In March of this year, the theme of an influential online conference, DevOps fwdays’23, was DevOps practices and tools. The speakers were developers and engineers from SoftServe, Spotify, Luxoft, Snyk, Xebia | Xpirit, Solidify, Zencore, Mondoo, and others.
Mykyta Savin, DevOps Infrastructure Architect at P2H, delivered a presentation on how a small mistake can block production and what to do in such cases (“How we block production. Triangulate issue, fix and postmortem”).
We are sharing this case as it will come in handy for anyone having similar issues.
Brief product description
P2H has developed an e-government platform for a client from Saudi Arabia. The platform’s work is related to facilitating interaction with the labor market, and the product’s target audience is the country’s citizens and businesses.

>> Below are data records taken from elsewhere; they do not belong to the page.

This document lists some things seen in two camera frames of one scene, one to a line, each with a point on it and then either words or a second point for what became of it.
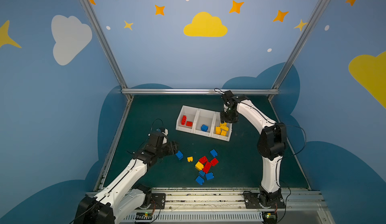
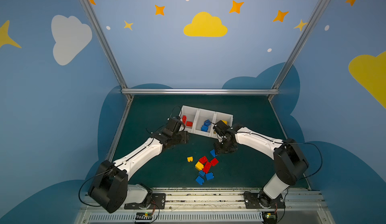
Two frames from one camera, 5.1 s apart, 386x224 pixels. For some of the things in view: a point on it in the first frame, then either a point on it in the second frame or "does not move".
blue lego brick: (204, 128) does not move
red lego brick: (184, 120) does not move
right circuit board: (269, 217) does not move
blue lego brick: (213, 152) does not move
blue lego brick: (179, 155) → (207, 122)
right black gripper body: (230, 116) → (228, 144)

The development has been ongoing for several years and is constantly changing and expanding with new services. The platform is based on an asynchronous architecture, which takes into account the idiosyncrasies of working with integration points in the Saudi Arabian government.
Tech Stack and processes
- Microservice architecture
- Front end: Vue.js, React.js
- Back end: Ruby, Ruby on Rails, Java, PHP
- Message broker: RabbitMQ
- Global cache: Elasticsearch
- Infrastructure: Docker
- Monitoring, observation, and tracing: Grafana, Grafana Loki, Grafana Tempo, Prometheus, OpenTelemetry, Vector
- Integrations: IBM APP Connect, IBM API Connect, Absher, Unifonic, Mada, SADAD, and more
The project is based on a microservice architecture. Over a hundred microservices are currently in production, most of which are written in Ruby. New microservices are being launched in Java. The Enterprise Service Bus (ESB) pattern and the RabbitMQ message broker were chosen to organize the project’s asynchronous nature.

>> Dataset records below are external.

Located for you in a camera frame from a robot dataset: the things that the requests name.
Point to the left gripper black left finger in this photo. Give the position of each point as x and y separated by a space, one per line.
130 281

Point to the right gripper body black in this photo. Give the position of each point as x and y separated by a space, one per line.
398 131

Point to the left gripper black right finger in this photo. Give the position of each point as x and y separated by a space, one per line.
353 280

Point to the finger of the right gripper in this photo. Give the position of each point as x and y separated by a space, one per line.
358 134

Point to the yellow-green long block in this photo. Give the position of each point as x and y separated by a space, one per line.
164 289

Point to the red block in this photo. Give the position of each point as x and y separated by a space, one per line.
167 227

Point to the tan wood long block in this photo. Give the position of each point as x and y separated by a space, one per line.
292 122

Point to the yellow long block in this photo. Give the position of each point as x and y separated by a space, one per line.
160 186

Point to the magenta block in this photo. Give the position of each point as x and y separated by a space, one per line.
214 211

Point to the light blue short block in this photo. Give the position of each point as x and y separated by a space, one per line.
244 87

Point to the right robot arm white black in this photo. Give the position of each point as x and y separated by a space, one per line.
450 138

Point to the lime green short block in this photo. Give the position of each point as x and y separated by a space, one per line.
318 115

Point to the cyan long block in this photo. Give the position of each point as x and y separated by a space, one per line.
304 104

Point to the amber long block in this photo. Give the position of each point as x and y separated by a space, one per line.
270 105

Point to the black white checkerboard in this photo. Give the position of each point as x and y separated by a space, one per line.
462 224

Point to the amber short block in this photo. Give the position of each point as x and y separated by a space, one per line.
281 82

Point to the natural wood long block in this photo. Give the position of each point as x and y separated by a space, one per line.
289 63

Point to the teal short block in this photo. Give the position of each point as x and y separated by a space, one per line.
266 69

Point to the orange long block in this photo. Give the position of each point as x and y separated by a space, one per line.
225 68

The storage layer is built on Elasticsearch and PostgreSQL, and the infrastructure uses Docker, Docker Compose, and an internal provider from Saudi Arabia to meet the data locality requirements of the government regulator. Grafana Stack is used for monitoring, along with numerous integration points with various ministries and private institutions. RabbitMQ functions as a cluster of four nodes accessible through the prod-rabbit-new-lb load balancer.